Each WebSocket Gateway instance manages thousands of concurrent connections. The gateway uses document_id-based routing - all connections for the same document are affinity-routed to the same Operation Service instance. This is achieved with consistent hashing on document_id at the load balancer level. When a client sends an operation, the gateway parses the document_id from the message header and routes it to the correct downstream instance with minimal overhead.

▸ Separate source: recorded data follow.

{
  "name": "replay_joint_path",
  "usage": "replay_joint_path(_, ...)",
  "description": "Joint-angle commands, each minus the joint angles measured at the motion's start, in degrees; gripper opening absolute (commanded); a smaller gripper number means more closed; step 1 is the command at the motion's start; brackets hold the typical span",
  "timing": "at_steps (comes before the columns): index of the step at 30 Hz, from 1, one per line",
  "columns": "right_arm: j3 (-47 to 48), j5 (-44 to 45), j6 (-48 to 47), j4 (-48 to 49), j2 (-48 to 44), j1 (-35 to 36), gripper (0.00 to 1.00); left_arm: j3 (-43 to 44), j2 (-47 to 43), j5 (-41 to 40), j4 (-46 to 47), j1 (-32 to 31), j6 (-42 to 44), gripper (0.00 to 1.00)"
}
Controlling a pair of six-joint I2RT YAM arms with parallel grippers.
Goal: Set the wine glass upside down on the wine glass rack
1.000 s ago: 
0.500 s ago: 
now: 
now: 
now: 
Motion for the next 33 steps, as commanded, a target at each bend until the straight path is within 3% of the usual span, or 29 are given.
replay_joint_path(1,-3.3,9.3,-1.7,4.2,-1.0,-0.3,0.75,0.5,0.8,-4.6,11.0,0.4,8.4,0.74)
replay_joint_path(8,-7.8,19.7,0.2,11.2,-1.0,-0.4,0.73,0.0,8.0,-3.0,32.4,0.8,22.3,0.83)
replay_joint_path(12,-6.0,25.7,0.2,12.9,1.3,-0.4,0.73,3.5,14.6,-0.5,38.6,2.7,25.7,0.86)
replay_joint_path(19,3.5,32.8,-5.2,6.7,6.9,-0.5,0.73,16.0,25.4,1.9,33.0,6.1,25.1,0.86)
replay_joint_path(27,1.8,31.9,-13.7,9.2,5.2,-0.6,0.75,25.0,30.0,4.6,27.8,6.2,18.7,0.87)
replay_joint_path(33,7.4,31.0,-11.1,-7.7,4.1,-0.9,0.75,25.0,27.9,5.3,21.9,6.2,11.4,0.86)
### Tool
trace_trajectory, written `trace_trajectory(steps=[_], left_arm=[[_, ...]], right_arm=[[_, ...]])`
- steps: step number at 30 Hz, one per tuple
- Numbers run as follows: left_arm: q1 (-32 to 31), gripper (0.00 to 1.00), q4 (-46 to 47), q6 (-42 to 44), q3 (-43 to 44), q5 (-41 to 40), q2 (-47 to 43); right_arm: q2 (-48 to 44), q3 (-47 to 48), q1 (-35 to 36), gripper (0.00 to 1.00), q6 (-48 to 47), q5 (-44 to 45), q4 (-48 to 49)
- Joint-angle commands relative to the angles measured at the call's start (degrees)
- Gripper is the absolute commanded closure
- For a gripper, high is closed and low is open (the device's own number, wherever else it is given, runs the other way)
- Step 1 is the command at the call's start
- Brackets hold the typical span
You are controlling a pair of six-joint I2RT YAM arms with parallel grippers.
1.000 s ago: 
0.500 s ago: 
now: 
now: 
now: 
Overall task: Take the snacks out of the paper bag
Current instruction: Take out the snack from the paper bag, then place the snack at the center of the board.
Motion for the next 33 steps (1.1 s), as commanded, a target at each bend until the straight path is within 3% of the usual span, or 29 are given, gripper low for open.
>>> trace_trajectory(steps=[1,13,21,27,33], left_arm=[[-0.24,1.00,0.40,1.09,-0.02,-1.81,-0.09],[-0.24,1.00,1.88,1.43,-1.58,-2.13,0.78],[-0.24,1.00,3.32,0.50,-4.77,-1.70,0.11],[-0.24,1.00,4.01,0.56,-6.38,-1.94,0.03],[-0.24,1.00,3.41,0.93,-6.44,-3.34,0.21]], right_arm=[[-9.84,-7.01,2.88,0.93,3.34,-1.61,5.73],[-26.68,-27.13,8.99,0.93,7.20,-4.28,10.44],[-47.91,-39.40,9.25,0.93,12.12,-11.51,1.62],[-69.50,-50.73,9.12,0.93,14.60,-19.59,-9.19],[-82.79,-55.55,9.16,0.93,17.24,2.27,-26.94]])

Connection management handles the messy reality of mobile and unreliable networks. Clients implement exponential backoff reconnection with a maximum of 30 seconds between attempts. On reconnect, the client sends its last acknowledged operation sequence number, and the server replays any missed operations as a compressed delta. The gateway maintains a short in-memory buffer (30 seconds of operations) per document to serve fast replays without hitting the Document Store for minor network blips.
The Document Store
The Document Store has a dual responsibility: it must serve fast reads for clients loading a document, and it must provide an immutable, replayable operation log for version history and conflict resolution. Think of it like a bank ledger - the current balance is computed from the transaction history, but you also keep snapshots (monthly statements) to avoid replaying ten years of transactions every time someone checks their balance.
We use a snapshot-plus-delta storage model. The canonical document state is snapshotted every 500 operations or every 10 minutes, whichever comes first. Between snapshots, individual operations are stored as deltas in an append-only operations table. Loading a document means fetching the latest snapshot and replaying the operations that followed it - a bounded, fast operation.
-- Document storage schema
CREATE TABLE documents (
id UUID PRIMARY KEY DEFAULT gen_random_uuid(),
title TEXT NOT NULL DEFAULT 'Untitled Document',
owner_id UUID NOT NULL REFERENCES users(id),
created_at TIMESTAMPTZ NOT NULL DEFAULT NOW(),
updated_at TIMESTAMPTZ NOT NULL DEFAULT NOW(),
is_deleted BOOLEAN NOT NULL DEFAULT FALSE
);
-- Immutable operation log - append-only, never updated
CREATE TABLE operations (
id BIGSERIAL,
document_id UUID NOT NULL REFERENCES documents(id),
seq BIGINT NOT NULL, -- global sequence within document
client_seq INT NOT NULL, -- client-local sequence (for ACK)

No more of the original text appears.